CT = computed tomographic

Stents are still a challenge. You simply can't see well within a stent, and you should not be using CT angiography to evaluate in-stent restenosis, even with 64-slice CT. The struts cause artifacts, and you cannot always see the entire length of the stent. You'll occasionally see some beautiful images, but most of the day-to-day images are not really helpful.

For bypass grafts, CT angiograms are wonderful, for a number of reasons. We can tell which grafts are open and which are closed, so we don't have to go fishing in the aorta at the time of cardiac catheterization.

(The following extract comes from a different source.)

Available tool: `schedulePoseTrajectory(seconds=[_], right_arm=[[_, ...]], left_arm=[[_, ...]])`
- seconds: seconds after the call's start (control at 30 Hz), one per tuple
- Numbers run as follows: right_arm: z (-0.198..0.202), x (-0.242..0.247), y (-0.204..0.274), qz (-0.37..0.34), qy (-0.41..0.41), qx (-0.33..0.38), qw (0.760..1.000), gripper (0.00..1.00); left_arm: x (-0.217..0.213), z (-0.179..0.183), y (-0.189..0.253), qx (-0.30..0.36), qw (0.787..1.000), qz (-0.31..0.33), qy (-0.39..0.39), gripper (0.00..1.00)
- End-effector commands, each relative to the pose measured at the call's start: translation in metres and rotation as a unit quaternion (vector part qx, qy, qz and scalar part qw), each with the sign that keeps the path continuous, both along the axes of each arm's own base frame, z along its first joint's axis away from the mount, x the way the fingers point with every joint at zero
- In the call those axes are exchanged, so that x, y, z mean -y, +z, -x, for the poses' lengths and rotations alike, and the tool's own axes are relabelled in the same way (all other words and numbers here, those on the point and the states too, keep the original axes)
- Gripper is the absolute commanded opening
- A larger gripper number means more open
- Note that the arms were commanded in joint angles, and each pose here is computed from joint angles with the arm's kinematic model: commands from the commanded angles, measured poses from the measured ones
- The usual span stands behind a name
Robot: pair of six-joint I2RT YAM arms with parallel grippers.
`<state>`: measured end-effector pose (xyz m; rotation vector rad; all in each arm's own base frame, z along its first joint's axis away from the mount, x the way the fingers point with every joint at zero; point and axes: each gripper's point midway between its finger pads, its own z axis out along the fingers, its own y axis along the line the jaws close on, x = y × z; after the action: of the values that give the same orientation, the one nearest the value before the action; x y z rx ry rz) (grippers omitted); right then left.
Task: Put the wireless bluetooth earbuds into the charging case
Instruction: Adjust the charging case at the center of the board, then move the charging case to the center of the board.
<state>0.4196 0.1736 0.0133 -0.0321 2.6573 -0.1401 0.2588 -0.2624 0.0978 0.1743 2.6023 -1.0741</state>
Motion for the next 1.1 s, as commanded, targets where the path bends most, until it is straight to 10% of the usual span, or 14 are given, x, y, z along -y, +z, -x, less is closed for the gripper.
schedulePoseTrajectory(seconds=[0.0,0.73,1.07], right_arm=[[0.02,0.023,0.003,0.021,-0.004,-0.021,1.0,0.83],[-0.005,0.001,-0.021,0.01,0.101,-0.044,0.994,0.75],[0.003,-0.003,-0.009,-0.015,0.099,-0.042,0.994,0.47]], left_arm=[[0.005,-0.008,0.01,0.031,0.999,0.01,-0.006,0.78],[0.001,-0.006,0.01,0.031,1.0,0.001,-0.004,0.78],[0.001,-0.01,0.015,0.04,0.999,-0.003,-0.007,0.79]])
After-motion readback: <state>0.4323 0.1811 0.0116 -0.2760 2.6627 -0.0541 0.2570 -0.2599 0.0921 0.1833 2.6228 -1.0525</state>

Computed tomographic angiography can also help the surgeon to visualize and evaluate the mammary arteries. We can see how much plaque is in the aorta; if there's a lot, patients are 7 to 9 times more likely to have a stroke at the time of bypass grafting. A surgeon who knows that in advance can perhaps modify the approach.

We can also use cardiac CT (or magnetic resonance imaging) to create images of the left atrium and pulmonary veins; these images are then overlaid on mapping data acquired in the electrophysiology lab. This makes the procedure potentially more accurate and, one hopes, enables a better outcome. Computed tomographic angiography can also be used to clearly visualize and identify high-grade stenoses in renal and carotid arteries.

Cardiac CT scans can be used as a “triple rule-out” in the emergency room for patients with chest pain. The coronary arteries, aorta, and pulmonary vessels can all be visualized with a single scan. The problem is that very few people can read all 3 components to exclude critical coronary disease, aortic dissection, or pulmonary embolism. Until more people are trained in cardiac CT, it's not ready for prime time as this sort of screening tool.

Conclusions: Cardiac CT angiography is a powerful diagnostic tool with a high negative predictive value, if the image quality is sufficient. Remember, though, that accuracy is not 100%, and that, particularly in the heart, all vessels cannot always be visualized.